I remember being concerned about early Synergies having problems back when I bought the rims, but I was told these are probably of the newer version that is stronger. I don't know how they relate to the model cited in WeightWeenie.

If they are 470 or 500-ish, that is 2 to 3 ounces more than the other Velocity and Pacenti rims, which data show to be around 430 grams. My experience with lightened wheels is that they add a little responsiveness, but the character of the rest of the bicycle is not lost, and the difference in my response is forgotten after a few miles. FWIW, my sense of sluggishness in my 650b w. Synergy/Hetre is reduced if I raise the pressures to nameplate values, so it gets a little zippier but I don't know if it is planing. So I'm reluctant to just go build lighter wheels if they are not a LOT lighter. Are there any 584 650b rims weighing in below 400 grams? I certainly like the difference between decent 700c clinchers and tubulars, but I've ridden tubulars since 1970.

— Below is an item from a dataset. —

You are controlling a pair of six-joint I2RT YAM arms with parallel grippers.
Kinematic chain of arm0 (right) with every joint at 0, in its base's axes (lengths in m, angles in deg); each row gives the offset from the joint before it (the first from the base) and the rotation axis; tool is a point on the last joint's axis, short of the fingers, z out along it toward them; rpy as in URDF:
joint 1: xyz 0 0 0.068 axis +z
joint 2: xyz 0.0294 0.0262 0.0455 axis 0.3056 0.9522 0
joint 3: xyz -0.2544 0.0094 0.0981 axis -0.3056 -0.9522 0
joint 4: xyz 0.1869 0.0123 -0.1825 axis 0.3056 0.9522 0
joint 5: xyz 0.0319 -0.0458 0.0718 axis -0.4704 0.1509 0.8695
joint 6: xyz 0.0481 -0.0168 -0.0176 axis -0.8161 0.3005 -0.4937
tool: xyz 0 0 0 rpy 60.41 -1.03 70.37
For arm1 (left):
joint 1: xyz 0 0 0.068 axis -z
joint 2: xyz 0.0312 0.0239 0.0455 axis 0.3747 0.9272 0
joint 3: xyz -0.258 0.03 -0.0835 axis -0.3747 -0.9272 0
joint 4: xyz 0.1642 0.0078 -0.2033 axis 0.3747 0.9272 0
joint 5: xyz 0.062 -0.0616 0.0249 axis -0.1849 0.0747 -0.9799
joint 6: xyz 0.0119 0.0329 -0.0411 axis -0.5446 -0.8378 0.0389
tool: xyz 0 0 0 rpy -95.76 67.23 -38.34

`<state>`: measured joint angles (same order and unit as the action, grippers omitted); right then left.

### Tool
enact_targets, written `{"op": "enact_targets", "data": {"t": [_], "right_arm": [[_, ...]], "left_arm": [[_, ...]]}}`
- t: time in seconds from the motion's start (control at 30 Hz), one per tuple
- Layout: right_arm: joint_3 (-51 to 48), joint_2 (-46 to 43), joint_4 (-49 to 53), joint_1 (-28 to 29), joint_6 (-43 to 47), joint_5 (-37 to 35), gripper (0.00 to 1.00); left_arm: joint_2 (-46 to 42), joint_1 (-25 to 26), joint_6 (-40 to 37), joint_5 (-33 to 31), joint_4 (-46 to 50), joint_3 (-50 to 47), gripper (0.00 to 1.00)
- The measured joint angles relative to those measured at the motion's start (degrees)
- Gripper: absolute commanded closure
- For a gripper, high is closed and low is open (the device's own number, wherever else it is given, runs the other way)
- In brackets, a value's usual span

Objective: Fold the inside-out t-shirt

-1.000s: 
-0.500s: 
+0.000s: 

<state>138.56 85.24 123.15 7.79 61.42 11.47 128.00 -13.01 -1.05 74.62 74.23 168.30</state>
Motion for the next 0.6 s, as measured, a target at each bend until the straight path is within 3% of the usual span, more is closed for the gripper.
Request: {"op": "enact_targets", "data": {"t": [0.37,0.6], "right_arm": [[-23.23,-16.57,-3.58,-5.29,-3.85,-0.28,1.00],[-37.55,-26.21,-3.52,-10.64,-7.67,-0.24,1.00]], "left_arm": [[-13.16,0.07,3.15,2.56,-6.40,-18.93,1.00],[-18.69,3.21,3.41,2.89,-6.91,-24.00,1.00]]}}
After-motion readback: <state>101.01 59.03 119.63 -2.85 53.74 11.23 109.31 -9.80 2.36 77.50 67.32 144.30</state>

So with say A23's I would save 50 to 75 grams per rim over the Synergies. With 32 2.0 spokes eachwheel, 2.0-1.8-2.0 spokes I would save about 3 grams over the 2.0 gaspipe spokes, for savings of 96 grams per wheel, for a total of 146 to 171 grams total. Assuming Loup Loup Extra Light at 333 g versus Hetre at 412, 79 grams are saved. Total savings is up to 79+171 = 250 grams, about 0.6 lb lighter per wheel.

I weigh around 200 right now. My 650b is for paved and gravel/dirt paved roads, not for riding in forests or actual off-road. The frame is certainly not designed for that. I have CXrays tubular wheels on one of my light road bikes and they have been nearly bulletproof for about 10 years, maybe 2000 miles total. For this rebuild I'd consider using the 2.0/1.5/2.0 butted spokes. Less $ than CXrays.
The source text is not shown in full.